Le syndicat des cheminots avait débrayé en 2022 pour protester le manque de personnel et la situation dans la sécurité du réseau. Le 7 février 2023, les syndicalistes ont fait une déclaration qui a explicitement alerté contre le risque d’un accident mortel. Personne ne les a écoutés. De même, personne n’a écouté un directeur technique de ErgOse, la société qui s’occupe des travaux d’infrastructure, qui a démissionné l’année dernière en raison du non fonctionnement du téléguidage. Le fait que la Grèce est en ce moment le dernier pays de l’UE en termes de liberté de la presse n’a pas aidé à ce que ces alertes soient entendues. TrainOse, qui s’appelle aujourd’hui Hellenic Trains, a été vendu pour 45 millions et il est à présent subsidié de 50 millions par an. Tout cet argent gaspillé au profit d’une société qui appartient à un autre à l’État italien, pourrait être utilisé pour assurer la sécurité au sein d’une société intégrée et publique.
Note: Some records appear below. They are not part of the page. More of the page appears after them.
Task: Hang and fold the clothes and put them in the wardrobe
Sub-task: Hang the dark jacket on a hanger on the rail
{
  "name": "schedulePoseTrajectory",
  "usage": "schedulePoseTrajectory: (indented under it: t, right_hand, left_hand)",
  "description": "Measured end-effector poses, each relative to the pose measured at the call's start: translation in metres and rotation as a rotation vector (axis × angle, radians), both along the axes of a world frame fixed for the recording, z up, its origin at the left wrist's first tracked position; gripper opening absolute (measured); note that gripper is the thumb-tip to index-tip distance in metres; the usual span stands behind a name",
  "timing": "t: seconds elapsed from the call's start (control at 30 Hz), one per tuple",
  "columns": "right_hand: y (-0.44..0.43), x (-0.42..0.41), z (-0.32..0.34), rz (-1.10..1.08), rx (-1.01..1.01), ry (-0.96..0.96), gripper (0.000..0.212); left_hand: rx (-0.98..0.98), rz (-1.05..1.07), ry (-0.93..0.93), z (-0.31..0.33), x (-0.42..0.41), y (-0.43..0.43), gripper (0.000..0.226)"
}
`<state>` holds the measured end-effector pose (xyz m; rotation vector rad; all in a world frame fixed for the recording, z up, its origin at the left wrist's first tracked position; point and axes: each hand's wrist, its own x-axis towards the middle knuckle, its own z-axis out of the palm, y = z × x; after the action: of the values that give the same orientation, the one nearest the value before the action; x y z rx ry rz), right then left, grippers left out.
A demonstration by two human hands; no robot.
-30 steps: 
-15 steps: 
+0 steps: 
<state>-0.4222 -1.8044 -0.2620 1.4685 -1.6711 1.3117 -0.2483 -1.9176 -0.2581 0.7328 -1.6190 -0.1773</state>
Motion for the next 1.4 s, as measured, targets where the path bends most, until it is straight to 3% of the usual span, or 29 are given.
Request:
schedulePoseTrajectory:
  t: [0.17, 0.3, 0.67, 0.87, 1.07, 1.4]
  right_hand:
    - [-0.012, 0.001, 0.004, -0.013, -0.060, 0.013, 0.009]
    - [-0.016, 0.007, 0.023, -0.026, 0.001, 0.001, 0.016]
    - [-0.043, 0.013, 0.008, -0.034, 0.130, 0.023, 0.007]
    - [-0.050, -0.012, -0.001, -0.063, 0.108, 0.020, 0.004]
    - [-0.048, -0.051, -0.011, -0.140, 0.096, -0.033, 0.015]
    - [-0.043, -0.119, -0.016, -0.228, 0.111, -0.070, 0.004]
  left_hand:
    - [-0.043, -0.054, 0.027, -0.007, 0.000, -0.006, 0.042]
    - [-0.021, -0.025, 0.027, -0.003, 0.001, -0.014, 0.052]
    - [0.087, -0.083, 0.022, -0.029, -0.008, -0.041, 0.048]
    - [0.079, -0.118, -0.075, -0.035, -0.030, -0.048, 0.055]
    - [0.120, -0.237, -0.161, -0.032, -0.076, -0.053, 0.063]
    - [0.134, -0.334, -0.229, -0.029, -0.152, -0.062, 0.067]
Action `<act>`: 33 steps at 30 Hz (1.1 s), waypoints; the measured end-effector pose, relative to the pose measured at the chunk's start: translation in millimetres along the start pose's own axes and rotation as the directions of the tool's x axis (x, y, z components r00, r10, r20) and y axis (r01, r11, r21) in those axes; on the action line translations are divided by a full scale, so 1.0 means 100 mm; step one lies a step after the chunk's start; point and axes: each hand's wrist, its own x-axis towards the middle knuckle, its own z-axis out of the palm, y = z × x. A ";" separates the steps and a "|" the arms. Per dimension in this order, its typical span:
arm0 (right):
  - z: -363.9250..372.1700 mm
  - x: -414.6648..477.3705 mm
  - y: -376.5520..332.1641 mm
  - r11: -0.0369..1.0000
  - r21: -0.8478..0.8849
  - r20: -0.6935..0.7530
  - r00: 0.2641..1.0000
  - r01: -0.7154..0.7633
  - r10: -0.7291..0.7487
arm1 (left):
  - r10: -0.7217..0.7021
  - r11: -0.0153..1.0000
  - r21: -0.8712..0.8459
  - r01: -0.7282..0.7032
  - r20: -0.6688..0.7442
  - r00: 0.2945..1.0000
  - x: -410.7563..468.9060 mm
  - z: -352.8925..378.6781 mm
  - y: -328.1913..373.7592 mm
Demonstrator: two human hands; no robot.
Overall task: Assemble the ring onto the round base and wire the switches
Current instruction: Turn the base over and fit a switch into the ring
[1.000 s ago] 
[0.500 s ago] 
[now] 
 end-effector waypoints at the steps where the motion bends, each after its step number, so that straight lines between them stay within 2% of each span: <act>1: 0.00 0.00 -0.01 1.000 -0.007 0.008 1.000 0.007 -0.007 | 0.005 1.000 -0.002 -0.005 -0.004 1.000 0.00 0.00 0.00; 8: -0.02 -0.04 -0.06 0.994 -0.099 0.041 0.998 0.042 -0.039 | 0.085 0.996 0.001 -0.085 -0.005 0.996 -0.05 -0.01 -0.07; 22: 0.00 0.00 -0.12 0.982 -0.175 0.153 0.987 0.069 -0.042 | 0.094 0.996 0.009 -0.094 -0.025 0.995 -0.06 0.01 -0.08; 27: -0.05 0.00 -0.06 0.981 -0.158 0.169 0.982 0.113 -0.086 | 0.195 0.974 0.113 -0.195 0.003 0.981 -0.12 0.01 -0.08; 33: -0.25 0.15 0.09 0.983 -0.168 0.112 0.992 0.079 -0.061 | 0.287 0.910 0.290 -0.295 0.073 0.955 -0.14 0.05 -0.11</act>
Hellenic trains, dont un des employés fut aussi arrêté, examine selon certains journalistes, la possibilité d’aller au tribunal contre l’OSE pour demander une indemnisation pour manque à gagner… Pourtant ils savaient très bien que même les feux de circulation ne fonctionnent pas et ils continuaient à rouler sans qu’aucun de leurs clients-passagers ne soient mis au courant, pas plus moi-même qui ait pris ce train plusieurs fois avec mes enfants… C’est ça la privatisation! Le profit avant tout. L’initiative d’Ursula Von der Leyen de mettre les drapeaux européens en berne a té mal accueillie sur les réseaux sociaux par les citoyens grecs. Les mémoires du chantage contre leur décision souveraine, confirmé par référendum, d’en finir avec les programmes de « sauvetage » sont fraiches.
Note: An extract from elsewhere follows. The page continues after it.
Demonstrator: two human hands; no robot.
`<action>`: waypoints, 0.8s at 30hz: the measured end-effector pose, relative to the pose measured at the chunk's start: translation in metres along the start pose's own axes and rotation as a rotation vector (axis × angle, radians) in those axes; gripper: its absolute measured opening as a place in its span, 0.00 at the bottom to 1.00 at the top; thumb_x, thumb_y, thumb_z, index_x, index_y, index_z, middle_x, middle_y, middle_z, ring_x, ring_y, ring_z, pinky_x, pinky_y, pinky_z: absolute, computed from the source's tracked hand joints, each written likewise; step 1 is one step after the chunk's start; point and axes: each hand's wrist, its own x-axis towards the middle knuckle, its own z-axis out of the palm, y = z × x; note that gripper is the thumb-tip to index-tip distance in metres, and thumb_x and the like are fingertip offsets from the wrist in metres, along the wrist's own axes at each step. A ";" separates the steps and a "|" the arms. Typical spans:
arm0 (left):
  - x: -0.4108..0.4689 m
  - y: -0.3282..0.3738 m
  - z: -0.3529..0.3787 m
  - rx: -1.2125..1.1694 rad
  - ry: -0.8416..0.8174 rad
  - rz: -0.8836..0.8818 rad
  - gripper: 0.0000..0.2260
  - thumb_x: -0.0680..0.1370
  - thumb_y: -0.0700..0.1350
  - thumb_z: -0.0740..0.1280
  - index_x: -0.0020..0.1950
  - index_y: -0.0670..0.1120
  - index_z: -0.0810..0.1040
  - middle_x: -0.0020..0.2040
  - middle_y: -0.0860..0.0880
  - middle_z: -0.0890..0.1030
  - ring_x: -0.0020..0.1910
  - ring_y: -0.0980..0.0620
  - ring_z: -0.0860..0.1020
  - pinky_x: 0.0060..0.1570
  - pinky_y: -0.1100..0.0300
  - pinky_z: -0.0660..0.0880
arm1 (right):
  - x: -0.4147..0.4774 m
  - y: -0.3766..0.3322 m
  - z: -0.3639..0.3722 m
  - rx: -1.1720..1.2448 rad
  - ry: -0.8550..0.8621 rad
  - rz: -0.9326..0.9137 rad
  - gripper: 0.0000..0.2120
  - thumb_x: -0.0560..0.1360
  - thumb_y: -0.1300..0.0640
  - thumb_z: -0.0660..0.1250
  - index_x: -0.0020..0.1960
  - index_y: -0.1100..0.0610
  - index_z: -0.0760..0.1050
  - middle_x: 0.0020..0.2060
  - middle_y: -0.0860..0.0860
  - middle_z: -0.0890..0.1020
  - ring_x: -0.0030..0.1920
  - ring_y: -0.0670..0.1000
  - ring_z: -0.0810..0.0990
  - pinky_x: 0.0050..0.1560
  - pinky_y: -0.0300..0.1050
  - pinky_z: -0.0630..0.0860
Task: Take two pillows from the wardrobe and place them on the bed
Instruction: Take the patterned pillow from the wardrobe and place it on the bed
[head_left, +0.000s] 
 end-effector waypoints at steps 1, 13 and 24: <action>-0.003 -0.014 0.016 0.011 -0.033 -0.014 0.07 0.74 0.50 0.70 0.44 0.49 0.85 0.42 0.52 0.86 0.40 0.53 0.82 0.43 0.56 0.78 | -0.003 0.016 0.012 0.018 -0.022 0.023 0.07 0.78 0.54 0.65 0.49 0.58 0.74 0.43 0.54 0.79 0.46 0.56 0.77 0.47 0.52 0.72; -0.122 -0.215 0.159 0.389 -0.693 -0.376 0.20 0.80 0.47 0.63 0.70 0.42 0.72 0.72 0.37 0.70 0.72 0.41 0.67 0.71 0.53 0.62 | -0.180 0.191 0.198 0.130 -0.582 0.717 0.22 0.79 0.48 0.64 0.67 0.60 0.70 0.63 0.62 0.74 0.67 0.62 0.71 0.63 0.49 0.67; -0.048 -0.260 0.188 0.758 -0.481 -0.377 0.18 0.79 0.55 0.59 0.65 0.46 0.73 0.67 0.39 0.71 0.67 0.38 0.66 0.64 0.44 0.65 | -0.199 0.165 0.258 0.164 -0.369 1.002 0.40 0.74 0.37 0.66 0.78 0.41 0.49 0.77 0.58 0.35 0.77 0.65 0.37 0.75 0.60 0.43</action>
La colère gronde pour la raison supplémentaire que la ministre adjointe à la santé interdit aux familles de voir les corps des défunts. Elles vont les recevoir dans des cercueils fermés. Un mystère semble couvrir le train commercial dont le contenu reste inconnu, malgré son rapport éventuel avec la force de l’explosion qui a tué la plupart des victimes. Partout dans le pays, les étudiants et les lycéens sont à l’initiative d’immenses manifestations que la police essaye en vain de le faire disperser par la violence. Ces manifestations réclament justice et vérité, sans oublier de crier que les vies des gens devraient passer avant les profits.

 

Après une année 2015 très agitée, on entendait plus beaucoup parler de mobilisations en Grèce et on ne parle plus de la dette, est-ce que c’est réglé ce problème de dettes ?
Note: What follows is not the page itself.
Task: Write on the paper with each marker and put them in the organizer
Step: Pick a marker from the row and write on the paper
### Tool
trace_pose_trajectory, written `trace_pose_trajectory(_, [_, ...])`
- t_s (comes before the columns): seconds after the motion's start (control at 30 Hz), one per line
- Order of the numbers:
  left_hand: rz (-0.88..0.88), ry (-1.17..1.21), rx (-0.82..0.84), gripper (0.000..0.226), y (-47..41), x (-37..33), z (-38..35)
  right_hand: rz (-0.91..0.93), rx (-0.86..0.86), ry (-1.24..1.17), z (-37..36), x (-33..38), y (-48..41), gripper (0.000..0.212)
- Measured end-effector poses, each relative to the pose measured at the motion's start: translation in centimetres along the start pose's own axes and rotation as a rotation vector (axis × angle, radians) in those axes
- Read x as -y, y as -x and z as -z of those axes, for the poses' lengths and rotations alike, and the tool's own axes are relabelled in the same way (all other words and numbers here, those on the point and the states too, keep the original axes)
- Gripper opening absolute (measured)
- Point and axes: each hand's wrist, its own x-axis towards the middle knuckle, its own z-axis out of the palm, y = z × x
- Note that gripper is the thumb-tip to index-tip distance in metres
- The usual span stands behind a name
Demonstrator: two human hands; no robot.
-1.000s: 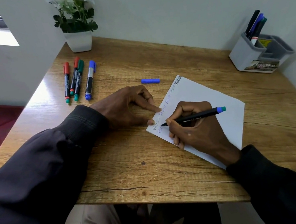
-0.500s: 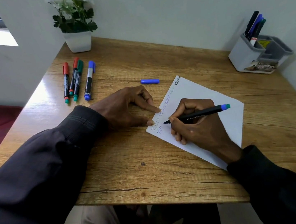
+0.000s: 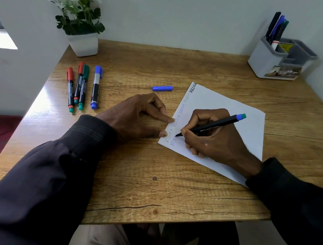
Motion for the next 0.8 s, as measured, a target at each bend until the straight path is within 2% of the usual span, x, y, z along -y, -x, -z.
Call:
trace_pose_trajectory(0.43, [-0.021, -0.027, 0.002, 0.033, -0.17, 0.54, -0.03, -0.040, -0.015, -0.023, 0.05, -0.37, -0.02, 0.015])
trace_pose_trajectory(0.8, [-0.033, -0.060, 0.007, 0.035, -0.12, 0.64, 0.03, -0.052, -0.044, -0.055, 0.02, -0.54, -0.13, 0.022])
En fin 2022 la dette grecque était à 180% du PIB. Il était à 127% à 2009 avant que la « Troïka » et l’UE n’interviennent avec leur programme de « sauvetage ». Cette opération a finalement consisté à libérer les banques privées de la dette grecque en la transférant au dos des autres contribuables européens toute en la faisant augmenter. Ce qui a été fait est l’exact opposé de qui a été annoncé il y a plus des dix ans, c’est-à-dire que la Troïka allait résoudre le problème de la dette grecque.
La raison pour laquelle on n’entend plus trop parler de la dette est que le Pacte de stabilité est gelé depuis mars 2020 en raison de la pandémie. Quand il sera réactivé en 2024, ce sujet va peut-être revenir à la mode, car onze des vingt pays membres de la zone euro dépassent la limite de 3% de déficit.
Une nouvelle mise en tutelle de la Grèce n’est donc pas à exclure, sauf que cette fois il ne reste plus grande chose à privatiser. Entretemps, les réformes néolibérales continuent comme condition à l’accès au fond européen de relance. Elles sont accompagnées d’un dérive autoritaire sans précèdent qui a été récemment dénoncé à la plénière du Parlement européen par des groupes tels que les Sociaux-démocrates, les Libéraux et les Verts qui ont déploré le fait que la Grèce semble suivre le chemin de la Hongrie et de la Pologne. Je vous propose de voir à travers cet entretien un moyen de casser ce black-out médiatique qui fait presque disparaître ce pays qui faisait régulièrement la une de la presse européenne il y a huit ans.